Biography of 19th-century explorer wins 2001 Caldwell Smith book prize

LAWRENCE -- Donald Worster, Hall Distinguished Professor of American History at the University of Kansas, has won the 2001 Byron Caldwell Smith Book Prize, awarded by the Hall Center for the Humanities for his book, "A River Running West: The Life of John Wesley Powell." His book appeared in bookstores in the fall of 2000 and was published by Oxford University Press in January 2001.

The prize committee noted that "Worster's book is a biography of John Wesley Powell, an explorer and naturalist, who in 1869 navigated the Colorado River, down its main stream and through the Grand Canyon." Powell "put the Colorado River on American maps and revealed the Grand Canyon to the world."
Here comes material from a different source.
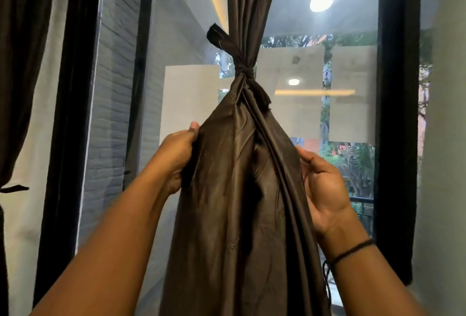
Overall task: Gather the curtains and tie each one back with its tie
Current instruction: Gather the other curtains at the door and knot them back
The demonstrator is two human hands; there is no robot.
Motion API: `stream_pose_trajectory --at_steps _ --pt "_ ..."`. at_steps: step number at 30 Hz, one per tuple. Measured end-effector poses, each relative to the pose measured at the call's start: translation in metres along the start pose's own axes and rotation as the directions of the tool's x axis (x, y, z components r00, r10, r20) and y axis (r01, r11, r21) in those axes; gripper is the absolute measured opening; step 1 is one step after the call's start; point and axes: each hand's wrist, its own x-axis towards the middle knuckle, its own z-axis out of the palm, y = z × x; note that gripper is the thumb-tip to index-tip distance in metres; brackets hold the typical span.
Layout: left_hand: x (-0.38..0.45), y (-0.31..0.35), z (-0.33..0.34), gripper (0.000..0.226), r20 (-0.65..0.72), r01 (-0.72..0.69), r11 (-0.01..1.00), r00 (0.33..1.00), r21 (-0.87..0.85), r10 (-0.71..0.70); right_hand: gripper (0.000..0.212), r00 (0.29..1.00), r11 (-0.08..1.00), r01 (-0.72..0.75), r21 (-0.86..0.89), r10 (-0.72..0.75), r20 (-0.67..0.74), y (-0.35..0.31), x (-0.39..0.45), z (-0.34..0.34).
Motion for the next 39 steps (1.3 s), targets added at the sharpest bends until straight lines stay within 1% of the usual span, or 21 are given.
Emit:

More than a biography of its central character, Worster's book is a history of American exploration and expansion, beyond the Mississippi, in the 19th century. Worster sets all these themes on a wide canvas: of social and religious history in the 19th and 18th centuries, of the history of American science, of the anti-slavery movement and the Civil War, of the relations of the American Indian nations to the U.S. and its westward expansion.

"A River Running West" is a biography with a distinctive goal, to capture an era, and beyond that to put the contest between conservation and economic development in the West, a contest that continues to the present day, into context. The book is engaging and interesting throughout, and extremely well written (clear, tightly organized conceptually, often elegant). Members of the award committee described the book as monumental, extremely impressive and excellent as literature.

The Byron Caldwell Smith Award was established at the bequest of Kate Stephens, a former KU student and one of KU's first women professors. As an undergraduate, Kate Stephens learned to love the study of Greek langauage and literature from Professor Byron Caldwell Smith. In his name she established this award, given biennially to an individual who lives or is employed in Kansas, and who has written an outstanding book in the humanities. This year's award committee considered books published in 1999 or 2000.

Worster, a pioneer in the field of environmental history, joined KU's history department in 1989 when he accepted the Joyce and Elizabeth Hall Distinguished Professorship in American History. Born in California in 1941, he grew up in Hutchinson and attended KU where he earned a B.A. degree in 1963 and an M.A. degree in 1964. He received his Ph.D. in American history and literature at Yale University in 1971.

Worster's previous books include "Rivers of Empire" (1985), which was nominated for the Pulitzer Prize; "The Dust Bowl: an Agricultural and Social History" (1979), which won the Bancroft Prize; and "Nature's Economy: A History of Ecological Ideas" (1994, second edition).